Une entreprise du secteur agro-alimentaire peut évaluer l'impact financier (coûts, économies, prix de vente etc.) de ses initiatives durables si par exemple elle choisit de se tourner vers une production de produits biologiques. Elle peut évaluer les risques financiers liés aux événements climatiques extrêmes, tels que les sécheresses ou les inondations, qui peuvent affecter la production. Elle peut également évaluer les coûts d’adaptation au changement climatique. L'entreprise peut également analyser comment son impact social peut être bénéfique pour sa réputation et son attractivité (par exemple en soutenant les agriculteurs locaux ou en promouvant l'accès à une alimentation saine.)
Cette évaluation de double matérialité peut être représentée visuellement par une matrice de double matérialité.
→ Exemple de matrice de double matérialité pour une entreprise du secteur du luxe

Conclusion
Bien que le concept de double matérialité présente de nombreux avantages, certains blocages persistent :
- Absence de consensus et manque d’harmonisation au niveau international : cela peut poser un souci opérationnel si les standards ne sont pas harmonisés du fait des divergences de vision entre l’approche européenne (EFRAG) et anglo-saxonnes (ISSB).
- Le flou qui entoure le concept de double-matérialité : La norme ESRS 1 de l’EFRAG n’apporte pas de définition claire de l’impact à prendre en compte. Certains standards vont être précisés prochainement. Il y aura un guide méthodologique à disposition des entreprises qui devrait résoudre ce point.
- Complexité du référentiel : L'avènement du concept de double matérialité se heurte à la complexité du référentiel ESRS, c’est ce que reproche l’ISSB.

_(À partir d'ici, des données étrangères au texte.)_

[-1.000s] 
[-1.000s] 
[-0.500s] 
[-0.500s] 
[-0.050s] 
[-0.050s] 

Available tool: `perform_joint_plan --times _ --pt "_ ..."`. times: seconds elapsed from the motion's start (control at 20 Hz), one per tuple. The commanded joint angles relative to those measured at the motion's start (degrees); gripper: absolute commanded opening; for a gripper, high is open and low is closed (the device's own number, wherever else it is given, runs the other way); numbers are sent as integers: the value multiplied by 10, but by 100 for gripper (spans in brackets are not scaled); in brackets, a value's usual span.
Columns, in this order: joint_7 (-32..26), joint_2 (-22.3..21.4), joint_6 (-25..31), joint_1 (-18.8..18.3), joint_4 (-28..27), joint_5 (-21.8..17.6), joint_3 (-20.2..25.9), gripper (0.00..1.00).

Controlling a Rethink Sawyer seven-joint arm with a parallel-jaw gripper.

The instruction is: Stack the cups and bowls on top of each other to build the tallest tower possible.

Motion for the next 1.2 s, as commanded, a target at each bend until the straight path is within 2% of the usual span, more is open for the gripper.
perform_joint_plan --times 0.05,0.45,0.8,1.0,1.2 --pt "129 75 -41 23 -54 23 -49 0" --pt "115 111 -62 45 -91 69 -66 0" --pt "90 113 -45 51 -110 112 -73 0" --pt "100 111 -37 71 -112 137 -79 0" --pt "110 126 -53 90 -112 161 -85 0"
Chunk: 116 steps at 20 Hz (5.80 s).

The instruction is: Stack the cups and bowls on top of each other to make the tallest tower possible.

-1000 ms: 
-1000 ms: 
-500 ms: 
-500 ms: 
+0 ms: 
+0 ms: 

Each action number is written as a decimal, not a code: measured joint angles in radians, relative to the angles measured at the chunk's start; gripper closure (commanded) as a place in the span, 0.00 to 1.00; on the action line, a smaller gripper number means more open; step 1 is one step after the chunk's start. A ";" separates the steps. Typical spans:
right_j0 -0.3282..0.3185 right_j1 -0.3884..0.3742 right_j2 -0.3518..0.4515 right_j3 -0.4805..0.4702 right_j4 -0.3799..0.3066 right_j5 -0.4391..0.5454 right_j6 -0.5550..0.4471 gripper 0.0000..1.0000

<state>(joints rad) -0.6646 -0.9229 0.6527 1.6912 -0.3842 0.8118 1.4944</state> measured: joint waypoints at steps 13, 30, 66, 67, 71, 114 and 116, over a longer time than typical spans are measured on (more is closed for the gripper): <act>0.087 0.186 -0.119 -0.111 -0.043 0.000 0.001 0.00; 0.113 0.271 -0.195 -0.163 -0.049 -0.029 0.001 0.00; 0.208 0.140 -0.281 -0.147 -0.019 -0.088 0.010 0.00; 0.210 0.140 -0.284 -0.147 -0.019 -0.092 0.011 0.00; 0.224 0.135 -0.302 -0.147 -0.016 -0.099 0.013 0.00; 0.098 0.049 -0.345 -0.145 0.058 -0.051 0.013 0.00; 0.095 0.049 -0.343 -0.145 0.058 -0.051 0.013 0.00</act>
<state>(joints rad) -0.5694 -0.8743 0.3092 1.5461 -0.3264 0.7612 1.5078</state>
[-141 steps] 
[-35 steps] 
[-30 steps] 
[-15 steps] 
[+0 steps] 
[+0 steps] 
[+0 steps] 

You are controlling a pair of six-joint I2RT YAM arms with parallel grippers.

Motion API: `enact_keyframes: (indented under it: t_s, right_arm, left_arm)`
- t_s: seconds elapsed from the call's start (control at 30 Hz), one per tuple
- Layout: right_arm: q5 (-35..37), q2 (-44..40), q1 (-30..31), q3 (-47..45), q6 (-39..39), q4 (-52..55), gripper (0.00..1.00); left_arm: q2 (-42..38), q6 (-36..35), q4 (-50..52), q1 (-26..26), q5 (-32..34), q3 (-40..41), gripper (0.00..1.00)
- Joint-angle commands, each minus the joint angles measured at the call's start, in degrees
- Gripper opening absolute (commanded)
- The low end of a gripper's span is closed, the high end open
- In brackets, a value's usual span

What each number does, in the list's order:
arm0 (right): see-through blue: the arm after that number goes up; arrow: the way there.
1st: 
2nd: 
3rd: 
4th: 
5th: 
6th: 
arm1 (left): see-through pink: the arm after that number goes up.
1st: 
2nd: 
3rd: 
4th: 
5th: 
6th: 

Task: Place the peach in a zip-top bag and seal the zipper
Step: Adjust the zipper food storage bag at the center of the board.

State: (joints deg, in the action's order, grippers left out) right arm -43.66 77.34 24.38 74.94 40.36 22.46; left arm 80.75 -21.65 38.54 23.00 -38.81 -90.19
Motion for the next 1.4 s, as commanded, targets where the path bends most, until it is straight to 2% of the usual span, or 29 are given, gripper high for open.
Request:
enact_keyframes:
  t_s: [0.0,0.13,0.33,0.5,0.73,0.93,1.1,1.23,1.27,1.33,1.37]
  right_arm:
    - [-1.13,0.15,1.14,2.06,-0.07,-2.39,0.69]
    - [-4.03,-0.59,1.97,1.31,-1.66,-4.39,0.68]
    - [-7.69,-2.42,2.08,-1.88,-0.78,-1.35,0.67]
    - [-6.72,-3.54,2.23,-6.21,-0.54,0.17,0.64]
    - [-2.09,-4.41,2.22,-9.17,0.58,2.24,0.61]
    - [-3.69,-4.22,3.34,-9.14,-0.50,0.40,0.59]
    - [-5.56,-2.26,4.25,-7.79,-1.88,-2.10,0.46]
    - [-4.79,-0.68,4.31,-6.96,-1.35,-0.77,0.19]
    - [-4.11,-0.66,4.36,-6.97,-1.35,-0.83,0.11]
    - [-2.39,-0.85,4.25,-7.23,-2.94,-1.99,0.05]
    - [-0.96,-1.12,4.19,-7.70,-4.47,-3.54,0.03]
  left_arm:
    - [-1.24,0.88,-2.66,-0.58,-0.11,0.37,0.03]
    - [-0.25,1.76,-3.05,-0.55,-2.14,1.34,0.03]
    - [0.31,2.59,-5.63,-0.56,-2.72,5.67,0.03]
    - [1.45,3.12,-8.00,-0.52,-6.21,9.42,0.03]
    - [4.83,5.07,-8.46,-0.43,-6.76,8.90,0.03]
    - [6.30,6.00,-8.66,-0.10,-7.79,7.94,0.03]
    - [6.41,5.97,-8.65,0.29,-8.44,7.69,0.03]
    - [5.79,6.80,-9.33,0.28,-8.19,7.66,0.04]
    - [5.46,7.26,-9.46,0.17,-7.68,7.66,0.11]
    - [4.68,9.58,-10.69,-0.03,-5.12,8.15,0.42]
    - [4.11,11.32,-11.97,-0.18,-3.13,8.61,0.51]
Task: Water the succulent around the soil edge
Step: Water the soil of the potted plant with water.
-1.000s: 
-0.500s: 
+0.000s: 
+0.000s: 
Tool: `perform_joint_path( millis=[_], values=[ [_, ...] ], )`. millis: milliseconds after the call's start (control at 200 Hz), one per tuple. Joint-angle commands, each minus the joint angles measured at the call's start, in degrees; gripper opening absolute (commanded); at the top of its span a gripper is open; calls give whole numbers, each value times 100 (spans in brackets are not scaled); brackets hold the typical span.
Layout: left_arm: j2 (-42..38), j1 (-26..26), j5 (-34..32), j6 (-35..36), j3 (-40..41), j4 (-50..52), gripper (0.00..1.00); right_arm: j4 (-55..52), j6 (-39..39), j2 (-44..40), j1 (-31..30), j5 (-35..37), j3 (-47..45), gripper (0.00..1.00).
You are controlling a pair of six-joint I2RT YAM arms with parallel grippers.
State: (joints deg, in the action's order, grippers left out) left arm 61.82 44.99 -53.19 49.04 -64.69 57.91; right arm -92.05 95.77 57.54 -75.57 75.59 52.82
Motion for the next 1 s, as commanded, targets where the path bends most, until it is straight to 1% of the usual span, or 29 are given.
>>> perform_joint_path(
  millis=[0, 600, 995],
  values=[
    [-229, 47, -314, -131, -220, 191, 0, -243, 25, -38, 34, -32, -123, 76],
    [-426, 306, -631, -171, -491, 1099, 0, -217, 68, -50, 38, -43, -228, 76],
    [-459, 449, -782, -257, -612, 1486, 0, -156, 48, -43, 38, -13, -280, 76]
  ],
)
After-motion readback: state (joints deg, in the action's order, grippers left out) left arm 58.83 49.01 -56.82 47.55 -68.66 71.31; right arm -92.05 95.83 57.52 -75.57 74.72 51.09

- La vision européenne de la double matérialité peine à s’imposer à l’échelle internationale. ISSB Dirigé par Emmanuel Faber l’ancien PDG de Danone semble avoir en partie gagné la bataille de la communication pour imposer sa vision de la simple matérialité financière. De nombreux pays comme le Canada, le Japon ont d’ores et déjà indiqué qu'ils se baseraient sur les normes ISSB.
Il semble important que la Commission européenne fasse un gros travail de clarification et d’harmonisation des textes pour garder le cap et embarquer l’ensemble des acteurs dans cette transition écologique. Cette réussite semble conditionnée à une volonté politique forte. Les élections européennes de 2024 peuvent rendre difficile cette tâche. La version finale du projet d’acte délégué de la Commission européenne devrait permettre d’y voir plus clair.